_Assignment_
Line by line, transcribe the material shown below exactly.

++++++

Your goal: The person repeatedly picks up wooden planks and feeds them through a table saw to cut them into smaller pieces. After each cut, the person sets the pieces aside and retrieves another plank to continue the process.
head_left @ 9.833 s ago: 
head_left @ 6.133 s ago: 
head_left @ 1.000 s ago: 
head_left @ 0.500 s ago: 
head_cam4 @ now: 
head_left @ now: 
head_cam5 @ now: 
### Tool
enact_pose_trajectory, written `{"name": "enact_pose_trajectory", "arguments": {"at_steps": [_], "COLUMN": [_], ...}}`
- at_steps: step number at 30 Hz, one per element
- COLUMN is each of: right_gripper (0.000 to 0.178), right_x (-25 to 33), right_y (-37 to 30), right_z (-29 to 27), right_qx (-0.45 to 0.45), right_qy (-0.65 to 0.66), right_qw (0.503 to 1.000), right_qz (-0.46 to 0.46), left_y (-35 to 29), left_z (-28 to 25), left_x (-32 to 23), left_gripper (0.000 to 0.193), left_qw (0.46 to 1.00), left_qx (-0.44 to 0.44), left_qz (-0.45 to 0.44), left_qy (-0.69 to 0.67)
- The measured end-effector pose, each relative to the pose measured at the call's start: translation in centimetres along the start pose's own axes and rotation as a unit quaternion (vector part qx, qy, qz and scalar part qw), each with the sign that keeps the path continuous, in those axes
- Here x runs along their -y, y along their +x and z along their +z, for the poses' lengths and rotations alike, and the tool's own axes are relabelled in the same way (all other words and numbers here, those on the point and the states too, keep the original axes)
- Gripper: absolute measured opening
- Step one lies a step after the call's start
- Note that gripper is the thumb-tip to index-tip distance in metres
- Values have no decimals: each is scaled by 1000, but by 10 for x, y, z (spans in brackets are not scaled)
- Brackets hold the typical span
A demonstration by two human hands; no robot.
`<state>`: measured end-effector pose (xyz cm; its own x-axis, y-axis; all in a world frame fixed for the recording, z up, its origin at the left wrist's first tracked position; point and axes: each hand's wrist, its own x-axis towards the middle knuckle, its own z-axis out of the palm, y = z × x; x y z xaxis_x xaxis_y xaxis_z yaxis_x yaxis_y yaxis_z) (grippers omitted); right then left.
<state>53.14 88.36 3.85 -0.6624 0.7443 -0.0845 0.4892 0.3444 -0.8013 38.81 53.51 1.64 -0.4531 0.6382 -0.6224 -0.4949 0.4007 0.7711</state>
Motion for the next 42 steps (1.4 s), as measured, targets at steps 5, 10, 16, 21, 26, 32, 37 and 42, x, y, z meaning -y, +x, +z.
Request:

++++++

_Task answer_
Your goal: The person repeatedly picks up wooden planks and feeds them through a table saw to cut them into smaller pieces. After each cut, the person sets the pieces aside and retrieves another plank to continue the process.
head_left @ 9.833 s ago: 
head_left @ 6.133 s ago: 
head_left @ 1.000 s ago: 
head_left @ 0.500 s ago: 
head_cam4 @ now: 
head_left @ now: 
head_cam5 @ now: 
### Tool
enact_pose_trajectory, written `{"name": "enact_pose_trajectory", "arguments": {"at_steps": [_], "COLUMN": [_], ...}}`
- at_steps: step number at 30 Hz, one per element
- COLUMN is each of: right_gripper (0.000 to 0.178), right_x (-25 to 33), right_y (-37 to 30), right_z (-29 to 27), right_qx (-0.45 to 0.45), right_qy (-0.65 to 0.66), right_qw (0.503 to 1.000), right_qz (-0.46 to 0.46), left_y (-35 to 29), left_z (-28 to 25), left_x (-32 to 23), left_gripper (0.000 to 0.193), left_qw (0.46 to 1.00), left_qx (-0.44 to 0.44), left_qz (-0.45 to 0.44), left_qy (-0.69 to 0.67)
- The measured end-effector pose, each relative to the pose measured at the call's start: translation in centimetres along the start pose's own axes and rotation as a unit quaternion (vector part qx, qy, qz and scalar part qw), each with the sign that keeps the path continuous, in those axes
- Here x runs along their -y, y along their +x and z along their +z, for the poses' lengths and rotations alike, and the tool's own axes are relabelled in the same way (all other words and numbers here, those on the point and the states too, keep the original axes)
- Gripper: absolute measured opening
- Step one lies a step after the call's start
- Note that gripper is the thumb-tip to index-tip distance in metres
- Values have no decimals: each is scaled by 1000, but by 10 for x, y, z (spans in brackets are not scaled)
- Brackets hold the typical span
A demonstration by two human hands; no robot.
`<state>`: measured end-effector pose (xyz cm; its own x-axis, y-axis; all in a world frame fixed for the recording, z up, its origin at the left wrist's first tracked position; point and axes: each hand's wrist, its own x-axis towards the middle knuckle, its own z-axis out of the palm, y = z × x; x y z xaxis_x xaxis_y xaxis_z yaxis_x yaxis_y yaxis_z) (grippers omitted); right then left.
<state>53.14 88.36 3.85 -0.6624 0.7443 -0.0845 0.4892 0.3444 -0.8013 38.81 53.51 1.64 -0.4531 0.6382 -0.6224 -0.4949 0.4007 0.7711</state>
Motion for the next 42 steps (1.4 s), as measured, targets at steps 5, 10, 16, 21, 26, 32, 37 and 42, x, y, z meaning -y, +x, +z.
Request:

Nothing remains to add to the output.